でも、選り好みしていられる状況でもないのだ。もう一つの選択肢であるバスタオルは、もう実質裸のようなもの。ドジな私は何かのアクシデントでそんな布切れ一枚、簡単に吹き飛ばしてしまう気がする。
つまりもう、スク水を着ていくしか……
「仕方ない……覚悟を、決めるしか!」
私は引き出しの奥深くからビニール袋を取り出し、その中に入っていた水泳バッグの中からスク水を引っ張り出した。
黒の全体像に、胸元には白色のアップリケのようなものに書かれた「赤波」の文字。高校時代、これが恥ずかしくて何度水泳の授業を休んでやろうと思ったことか。
だけど、今はこれを剥がしている時間はない。私はそのまま着ている服をその場で全て脱ぎ、スク水に脚を通した。
「えっと、あとは上に引っ張って……」
するりと脚が通ったことで一先ずサイズ的には問題がないと一安心し、腹部から胸部へとゆっくりとそれを引き伸ばしていく。
だがここで、問題は発生した。
「あ、あれ!? うそっ!?」
ぎゅぅっ、みちみちみちっ。
なんとか肩に布をかけることに成功したものの、既にもう布は伸びきってはち切れそうなうえ、胸部が半分以上も……露出していた。
「いたっ! 痛い痛い痛いっ!?」
圧倒的誤算。高校から大学にあがる春休みと大学一年生の間に何故か謎に成長した、おっぱいである。

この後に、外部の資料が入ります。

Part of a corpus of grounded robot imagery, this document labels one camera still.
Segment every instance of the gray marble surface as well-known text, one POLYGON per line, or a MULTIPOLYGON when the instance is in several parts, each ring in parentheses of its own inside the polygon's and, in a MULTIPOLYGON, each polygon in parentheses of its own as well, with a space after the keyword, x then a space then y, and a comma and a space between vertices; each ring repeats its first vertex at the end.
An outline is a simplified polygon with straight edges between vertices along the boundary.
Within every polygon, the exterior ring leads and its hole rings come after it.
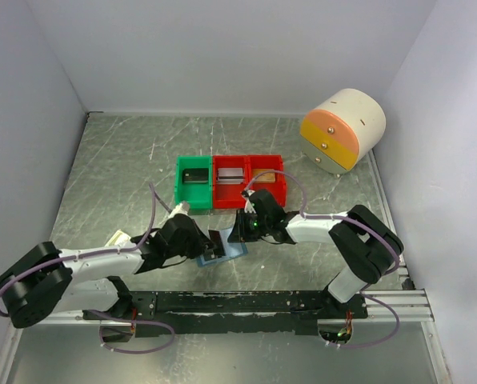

高校時代ではEほどしかなかったバストは、急成長を遂げて今やG。腰回りなどはさほど変化していなくとも、胸がここまで大きくなってしまっては収まるはずもなかった。
現に圧倒的に足りない布は私の胸の半分ほどしか隠すことはできなかったし、そのうえ引っ張られすぎた肩紐のせいでお股が締め付けられてかなり痛かった。
「おのれおっぱいめ……まさか、こんなことになるなんて……」
最悪なことに、スク水の選択肢はこれで消えてしまった。後に残ったのは、大きなバスタオル一枚で身体を隠し切るという危なげなものだけである。

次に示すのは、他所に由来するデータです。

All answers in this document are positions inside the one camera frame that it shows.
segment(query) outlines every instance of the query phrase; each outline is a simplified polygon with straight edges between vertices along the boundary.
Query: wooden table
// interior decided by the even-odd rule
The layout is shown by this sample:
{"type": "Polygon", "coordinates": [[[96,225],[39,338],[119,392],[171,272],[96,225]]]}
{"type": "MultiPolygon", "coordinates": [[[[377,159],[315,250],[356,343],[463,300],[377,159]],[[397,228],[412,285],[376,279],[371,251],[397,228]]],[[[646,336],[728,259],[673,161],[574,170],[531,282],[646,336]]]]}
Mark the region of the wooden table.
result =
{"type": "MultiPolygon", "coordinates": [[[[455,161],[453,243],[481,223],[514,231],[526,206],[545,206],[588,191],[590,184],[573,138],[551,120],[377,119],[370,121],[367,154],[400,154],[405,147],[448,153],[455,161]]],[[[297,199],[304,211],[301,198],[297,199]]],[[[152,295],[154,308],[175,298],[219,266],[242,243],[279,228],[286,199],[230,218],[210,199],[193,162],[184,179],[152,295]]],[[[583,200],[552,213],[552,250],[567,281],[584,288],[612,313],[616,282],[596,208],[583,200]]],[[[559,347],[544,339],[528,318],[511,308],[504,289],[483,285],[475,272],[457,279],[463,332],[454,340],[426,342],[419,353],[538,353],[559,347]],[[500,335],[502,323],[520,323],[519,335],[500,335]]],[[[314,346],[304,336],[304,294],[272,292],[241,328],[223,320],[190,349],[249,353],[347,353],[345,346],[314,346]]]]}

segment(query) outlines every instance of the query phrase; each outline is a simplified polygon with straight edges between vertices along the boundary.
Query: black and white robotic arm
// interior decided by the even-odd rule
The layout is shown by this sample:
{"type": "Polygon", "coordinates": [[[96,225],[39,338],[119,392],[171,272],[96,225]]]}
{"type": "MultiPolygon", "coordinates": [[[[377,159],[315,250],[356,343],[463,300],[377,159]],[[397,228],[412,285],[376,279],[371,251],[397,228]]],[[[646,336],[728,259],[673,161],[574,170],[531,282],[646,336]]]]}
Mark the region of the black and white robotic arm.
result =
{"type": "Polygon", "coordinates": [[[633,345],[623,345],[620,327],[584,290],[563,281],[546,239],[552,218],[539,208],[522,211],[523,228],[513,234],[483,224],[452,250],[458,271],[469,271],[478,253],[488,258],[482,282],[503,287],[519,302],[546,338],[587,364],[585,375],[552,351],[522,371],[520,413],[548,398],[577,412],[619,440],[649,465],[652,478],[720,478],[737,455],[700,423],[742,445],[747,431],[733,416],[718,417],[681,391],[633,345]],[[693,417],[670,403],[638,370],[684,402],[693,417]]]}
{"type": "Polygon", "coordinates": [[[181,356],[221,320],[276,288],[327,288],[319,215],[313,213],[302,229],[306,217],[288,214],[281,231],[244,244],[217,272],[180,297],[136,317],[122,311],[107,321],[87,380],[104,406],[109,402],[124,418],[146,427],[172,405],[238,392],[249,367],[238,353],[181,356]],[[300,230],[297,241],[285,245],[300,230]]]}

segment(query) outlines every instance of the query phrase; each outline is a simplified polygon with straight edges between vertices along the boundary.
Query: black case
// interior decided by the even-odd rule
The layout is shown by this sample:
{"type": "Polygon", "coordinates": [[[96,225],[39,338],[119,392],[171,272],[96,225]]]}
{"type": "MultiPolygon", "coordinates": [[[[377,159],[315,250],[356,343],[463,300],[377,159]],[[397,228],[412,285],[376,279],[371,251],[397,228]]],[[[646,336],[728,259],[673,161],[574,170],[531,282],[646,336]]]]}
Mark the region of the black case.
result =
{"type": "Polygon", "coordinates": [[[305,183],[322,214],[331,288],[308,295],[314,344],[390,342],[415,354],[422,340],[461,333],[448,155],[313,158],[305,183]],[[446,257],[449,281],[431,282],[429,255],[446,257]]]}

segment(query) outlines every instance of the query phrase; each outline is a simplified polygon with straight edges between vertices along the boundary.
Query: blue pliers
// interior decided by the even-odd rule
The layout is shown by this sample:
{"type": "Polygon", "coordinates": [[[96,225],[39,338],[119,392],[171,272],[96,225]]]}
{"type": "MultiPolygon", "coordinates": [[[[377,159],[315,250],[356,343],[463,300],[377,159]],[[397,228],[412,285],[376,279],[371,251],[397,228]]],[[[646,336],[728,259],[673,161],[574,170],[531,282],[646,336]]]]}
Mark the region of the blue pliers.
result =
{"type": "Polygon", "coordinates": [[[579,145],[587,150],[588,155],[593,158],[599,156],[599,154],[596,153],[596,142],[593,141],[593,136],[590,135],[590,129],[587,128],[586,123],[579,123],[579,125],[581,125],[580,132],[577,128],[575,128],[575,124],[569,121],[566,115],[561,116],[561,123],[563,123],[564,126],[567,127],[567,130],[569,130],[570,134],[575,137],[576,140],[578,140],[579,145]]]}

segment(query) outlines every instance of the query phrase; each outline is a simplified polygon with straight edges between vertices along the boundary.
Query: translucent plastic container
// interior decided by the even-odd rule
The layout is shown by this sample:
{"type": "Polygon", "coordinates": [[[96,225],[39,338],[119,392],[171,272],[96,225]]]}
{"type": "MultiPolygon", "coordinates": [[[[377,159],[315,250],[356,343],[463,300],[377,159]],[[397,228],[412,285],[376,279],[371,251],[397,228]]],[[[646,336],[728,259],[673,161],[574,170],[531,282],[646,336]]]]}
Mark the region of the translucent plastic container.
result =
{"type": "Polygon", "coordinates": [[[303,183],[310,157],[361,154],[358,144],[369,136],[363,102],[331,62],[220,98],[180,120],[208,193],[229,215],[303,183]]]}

だが、そうこうしている間にも時間は過ぎていく。もうやけになった私はバスタオルと着ていた服を持ってとりあえずと浴室前の脱衣所へ移動し、バスタオルを裸体に巻きつけた。
「っ、ぅ……! これ、えっちすぎるよぉ……」
鏡に映った自分の姿を見てみると、やはりバスタオルではかなり心許ない。
胸に長さを使わざるを得ないせいで太ももから下は全て見えているし、ほんの少したくし上げてしまえば下半身が全て出てしまう。
そのうえ上半身だってタオルを巻く形状上胸の谷間がしっかりと強調されたようになってしまっている。
恥ずかしい。もう今すぐにでも和人にごめんなさいしたい。でも……
「こんな調子じゃいつか、飽きられちゃうかもしれない……」
私より魅力的な子なんて、きっとこの世に五万といる。それに比べて和人は優しい上に見た目までカッコいいのだから、これまでも私と違って色んな子から好かれていたはずだ。
私はこれからも、ずっと和人と一緒にいたい。一緒に暮らして、大学を卒業したら、いつかは……
「頑張れ、私。和人の彼女で、あり続けるために……!」
よし、とその場で自分に喝を入れた私は、鏡で身だしなみを整えて最終チェックを終えてから、半透明な浴室の扉の前に立つ。
「大丈夫……私なら、大丈夫……!!」
そして勇気を振り絞って、その扉を小さくノックしたのだった。